Search the entries for lines with the string "objects" and say how many there are, giving only the number.

▽

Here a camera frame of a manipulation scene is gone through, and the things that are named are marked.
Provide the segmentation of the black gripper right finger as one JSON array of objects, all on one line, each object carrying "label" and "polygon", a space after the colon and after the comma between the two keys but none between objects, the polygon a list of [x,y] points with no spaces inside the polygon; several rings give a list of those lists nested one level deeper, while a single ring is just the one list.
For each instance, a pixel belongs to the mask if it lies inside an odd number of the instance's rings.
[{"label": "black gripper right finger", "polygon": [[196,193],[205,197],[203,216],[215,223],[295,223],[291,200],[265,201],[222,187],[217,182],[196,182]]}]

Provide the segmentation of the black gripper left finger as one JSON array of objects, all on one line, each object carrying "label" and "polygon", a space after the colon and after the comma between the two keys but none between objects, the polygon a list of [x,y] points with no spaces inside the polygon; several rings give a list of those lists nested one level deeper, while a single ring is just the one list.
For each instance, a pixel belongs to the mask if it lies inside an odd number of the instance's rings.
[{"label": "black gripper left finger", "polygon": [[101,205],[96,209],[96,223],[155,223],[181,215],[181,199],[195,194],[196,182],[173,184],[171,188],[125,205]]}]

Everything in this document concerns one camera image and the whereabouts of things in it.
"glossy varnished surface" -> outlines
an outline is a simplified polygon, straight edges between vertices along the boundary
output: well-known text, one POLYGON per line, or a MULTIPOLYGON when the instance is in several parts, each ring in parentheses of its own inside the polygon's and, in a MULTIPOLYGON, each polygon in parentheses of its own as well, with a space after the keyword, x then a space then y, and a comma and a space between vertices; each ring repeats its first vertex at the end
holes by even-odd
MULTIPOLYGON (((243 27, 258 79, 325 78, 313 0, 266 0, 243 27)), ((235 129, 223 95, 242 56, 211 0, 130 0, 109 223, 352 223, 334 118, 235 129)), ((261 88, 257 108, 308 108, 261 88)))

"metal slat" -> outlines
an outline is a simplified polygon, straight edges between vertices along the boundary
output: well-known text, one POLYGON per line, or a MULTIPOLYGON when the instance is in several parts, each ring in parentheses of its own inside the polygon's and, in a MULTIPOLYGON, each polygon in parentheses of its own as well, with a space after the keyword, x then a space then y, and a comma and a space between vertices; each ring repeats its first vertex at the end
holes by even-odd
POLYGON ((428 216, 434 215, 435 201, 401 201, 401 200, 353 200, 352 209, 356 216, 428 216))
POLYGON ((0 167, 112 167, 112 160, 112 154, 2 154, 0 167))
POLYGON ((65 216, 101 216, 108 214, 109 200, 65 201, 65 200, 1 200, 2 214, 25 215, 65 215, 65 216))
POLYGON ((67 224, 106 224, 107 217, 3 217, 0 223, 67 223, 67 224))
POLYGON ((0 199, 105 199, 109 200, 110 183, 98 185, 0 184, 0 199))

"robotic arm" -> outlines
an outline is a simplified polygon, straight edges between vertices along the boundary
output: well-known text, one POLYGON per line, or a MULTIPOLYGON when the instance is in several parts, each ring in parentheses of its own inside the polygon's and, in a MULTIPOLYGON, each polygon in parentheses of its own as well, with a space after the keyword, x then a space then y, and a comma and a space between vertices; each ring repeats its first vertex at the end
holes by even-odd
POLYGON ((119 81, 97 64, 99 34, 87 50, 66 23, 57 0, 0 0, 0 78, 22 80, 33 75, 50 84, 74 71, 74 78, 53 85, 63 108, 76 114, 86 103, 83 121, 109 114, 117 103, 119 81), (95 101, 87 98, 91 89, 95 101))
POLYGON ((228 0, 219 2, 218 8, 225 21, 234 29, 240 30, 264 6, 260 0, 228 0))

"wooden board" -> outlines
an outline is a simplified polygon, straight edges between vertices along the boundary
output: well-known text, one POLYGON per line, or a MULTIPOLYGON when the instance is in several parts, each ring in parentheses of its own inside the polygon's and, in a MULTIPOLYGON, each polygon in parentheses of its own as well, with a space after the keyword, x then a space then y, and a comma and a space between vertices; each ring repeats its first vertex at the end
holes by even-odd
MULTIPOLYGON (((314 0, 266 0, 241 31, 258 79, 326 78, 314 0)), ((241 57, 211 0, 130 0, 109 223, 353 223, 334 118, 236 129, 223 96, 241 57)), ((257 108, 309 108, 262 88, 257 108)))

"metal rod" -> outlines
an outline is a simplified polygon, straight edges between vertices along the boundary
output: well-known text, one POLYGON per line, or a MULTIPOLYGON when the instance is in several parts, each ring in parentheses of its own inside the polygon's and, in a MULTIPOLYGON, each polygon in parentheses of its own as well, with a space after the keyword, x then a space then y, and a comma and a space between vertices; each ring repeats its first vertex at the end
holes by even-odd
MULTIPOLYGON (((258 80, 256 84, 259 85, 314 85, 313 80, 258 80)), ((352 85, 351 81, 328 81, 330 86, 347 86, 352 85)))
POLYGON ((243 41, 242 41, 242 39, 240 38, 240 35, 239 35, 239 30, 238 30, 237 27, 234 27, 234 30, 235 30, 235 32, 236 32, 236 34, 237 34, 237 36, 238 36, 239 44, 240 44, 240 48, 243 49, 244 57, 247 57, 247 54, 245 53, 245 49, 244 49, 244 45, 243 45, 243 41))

△
▽

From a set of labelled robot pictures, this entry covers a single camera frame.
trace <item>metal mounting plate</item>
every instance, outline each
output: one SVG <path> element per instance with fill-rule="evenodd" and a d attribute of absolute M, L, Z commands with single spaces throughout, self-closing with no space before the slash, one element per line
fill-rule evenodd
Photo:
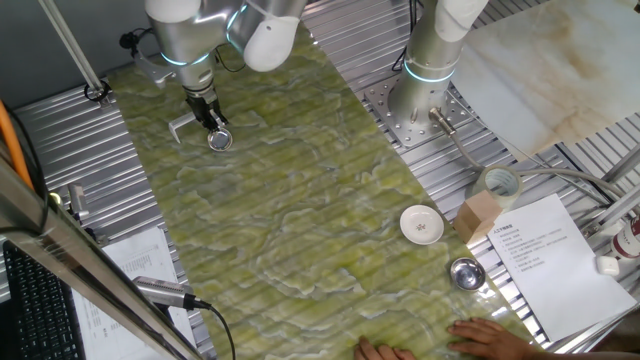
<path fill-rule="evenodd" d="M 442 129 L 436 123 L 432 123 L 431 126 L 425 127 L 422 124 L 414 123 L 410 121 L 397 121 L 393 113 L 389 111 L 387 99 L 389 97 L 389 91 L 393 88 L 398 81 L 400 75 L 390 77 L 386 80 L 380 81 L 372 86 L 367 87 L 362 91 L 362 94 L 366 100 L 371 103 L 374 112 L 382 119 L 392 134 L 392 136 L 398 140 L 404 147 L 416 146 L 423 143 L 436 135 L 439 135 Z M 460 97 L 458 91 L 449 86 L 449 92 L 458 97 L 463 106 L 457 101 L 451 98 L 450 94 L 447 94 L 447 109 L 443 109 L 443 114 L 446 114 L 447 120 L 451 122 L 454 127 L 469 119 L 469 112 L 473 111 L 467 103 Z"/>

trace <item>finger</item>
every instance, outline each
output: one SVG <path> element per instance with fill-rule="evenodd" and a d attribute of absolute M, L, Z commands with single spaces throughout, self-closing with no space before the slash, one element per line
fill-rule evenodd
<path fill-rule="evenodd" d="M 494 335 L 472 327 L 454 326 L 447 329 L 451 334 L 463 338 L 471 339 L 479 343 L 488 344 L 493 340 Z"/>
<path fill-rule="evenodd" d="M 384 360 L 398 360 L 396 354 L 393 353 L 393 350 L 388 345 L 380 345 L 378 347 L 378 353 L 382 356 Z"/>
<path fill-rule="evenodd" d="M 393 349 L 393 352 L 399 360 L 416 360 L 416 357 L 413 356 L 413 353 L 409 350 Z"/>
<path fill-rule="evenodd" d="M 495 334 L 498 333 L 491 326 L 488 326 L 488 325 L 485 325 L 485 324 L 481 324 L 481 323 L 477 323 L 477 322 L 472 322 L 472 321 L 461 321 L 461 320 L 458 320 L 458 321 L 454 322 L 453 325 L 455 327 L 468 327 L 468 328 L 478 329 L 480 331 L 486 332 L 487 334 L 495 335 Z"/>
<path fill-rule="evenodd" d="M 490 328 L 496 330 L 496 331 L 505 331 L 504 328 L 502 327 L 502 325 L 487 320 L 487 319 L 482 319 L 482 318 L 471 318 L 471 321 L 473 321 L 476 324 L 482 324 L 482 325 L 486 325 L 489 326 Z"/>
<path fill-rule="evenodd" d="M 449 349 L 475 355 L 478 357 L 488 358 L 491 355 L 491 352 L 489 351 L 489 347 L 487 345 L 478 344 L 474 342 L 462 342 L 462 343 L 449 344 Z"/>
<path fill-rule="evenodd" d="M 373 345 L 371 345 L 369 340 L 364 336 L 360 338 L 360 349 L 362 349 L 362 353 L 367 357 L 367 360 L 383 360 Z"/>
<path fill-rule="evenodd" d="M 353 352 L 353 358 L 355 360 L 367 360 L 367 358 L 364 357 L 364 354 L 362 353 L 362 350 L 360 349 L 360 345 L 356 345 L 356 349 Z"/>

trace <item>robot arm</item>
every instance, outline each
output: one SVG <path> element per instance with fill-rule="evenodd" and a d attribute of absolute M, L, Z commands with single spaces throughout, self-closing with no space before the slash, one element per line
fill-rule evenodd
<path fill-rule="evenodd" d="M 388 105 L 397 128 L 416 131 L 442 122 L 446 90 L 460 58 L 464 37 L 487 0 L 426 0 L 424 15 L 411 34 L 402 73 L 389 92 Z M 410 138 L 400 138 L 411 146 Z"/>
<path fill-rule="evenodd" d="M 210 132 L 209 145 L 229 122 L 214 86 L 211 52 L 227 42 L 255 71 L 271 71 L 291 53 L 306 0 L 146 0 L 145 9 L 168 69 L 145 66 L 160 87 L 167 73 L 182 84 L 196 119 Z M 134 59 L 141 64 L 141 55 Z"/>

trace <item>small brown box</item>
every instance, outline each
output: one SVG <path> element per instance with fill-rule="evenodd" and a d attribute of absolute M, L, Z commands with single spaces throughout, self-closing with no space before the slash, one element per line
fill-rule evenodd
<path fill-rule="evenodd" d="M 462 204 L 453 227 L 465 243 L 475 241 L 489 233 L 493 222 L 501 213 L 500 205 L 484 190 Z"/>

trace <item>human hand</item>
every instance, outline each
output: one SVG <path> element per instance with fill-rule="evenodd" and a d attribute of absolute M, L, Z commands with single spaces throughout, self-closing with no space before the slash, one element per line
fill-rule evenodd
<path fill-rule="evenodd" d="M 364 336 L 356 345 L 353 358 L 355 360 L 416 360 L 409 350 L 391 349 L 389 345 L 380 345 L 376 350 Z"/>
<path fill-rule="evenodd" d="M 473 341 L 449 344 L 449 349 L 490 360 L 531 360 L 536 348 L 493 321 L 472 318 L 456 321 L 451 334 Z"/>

△
▽

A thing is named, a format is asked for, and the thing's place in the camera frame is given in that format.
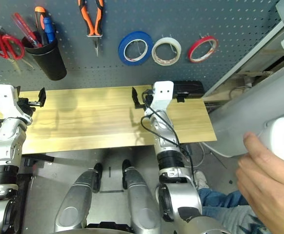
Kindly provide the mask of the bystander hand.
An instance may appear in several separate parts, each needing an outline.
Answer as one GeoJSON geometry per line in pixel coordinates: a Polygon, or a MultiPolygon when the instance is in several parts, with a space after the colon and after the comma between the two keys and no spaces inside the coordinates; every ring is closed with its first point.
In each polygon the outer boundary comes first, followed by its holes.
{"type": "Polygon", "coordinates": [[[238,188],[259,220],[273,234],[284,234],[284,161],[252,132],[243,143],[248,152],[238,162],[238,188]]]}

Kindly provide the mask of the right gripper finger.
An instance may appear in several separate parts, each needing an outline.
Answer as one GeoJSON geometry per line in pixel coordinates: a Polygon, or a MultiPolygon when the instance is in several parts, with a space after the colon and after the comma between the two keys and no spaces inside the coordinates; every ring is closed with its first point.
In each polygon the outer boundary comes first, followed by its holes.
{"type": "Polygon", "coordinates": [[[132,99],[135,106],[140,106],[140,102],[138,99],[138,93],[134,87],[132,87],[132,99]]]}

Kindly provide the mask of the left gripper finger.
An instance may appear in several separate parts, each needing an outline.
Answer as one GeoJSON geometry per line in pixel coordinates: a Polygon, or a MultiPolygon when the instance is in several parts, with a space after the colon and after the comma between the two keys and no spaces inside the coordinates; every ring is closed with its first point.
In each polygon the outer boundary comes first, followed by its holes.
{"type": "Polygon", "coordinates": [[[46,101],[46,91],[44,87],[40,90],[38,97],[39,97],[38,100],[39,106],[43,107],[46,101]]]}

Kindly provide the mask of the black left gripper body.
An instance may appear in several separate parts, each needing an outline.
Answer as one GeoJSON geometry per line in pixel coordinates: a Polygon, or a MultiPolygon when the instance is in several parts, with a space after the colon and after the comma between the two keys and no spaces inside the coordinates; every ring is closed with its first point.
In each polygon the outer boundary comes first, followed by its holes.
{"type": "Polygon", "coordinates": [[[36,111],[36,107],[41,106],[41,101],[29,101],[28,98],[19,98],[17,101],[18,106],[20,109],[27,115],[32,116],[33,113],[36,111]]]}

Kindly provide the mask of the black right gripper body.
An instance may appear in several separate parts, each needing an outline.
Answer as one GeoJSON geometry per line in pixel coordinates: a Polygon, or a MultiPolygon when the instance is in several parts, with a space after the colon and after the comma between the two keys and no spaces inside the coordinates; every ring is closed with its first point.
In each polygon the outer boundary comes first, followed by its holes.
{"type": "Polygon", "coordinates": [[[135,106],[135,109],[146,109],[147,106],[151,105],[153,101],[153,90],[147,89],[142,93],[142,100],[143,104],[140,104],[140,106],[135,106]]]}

△

■ FINISHED EXERCISE ■
2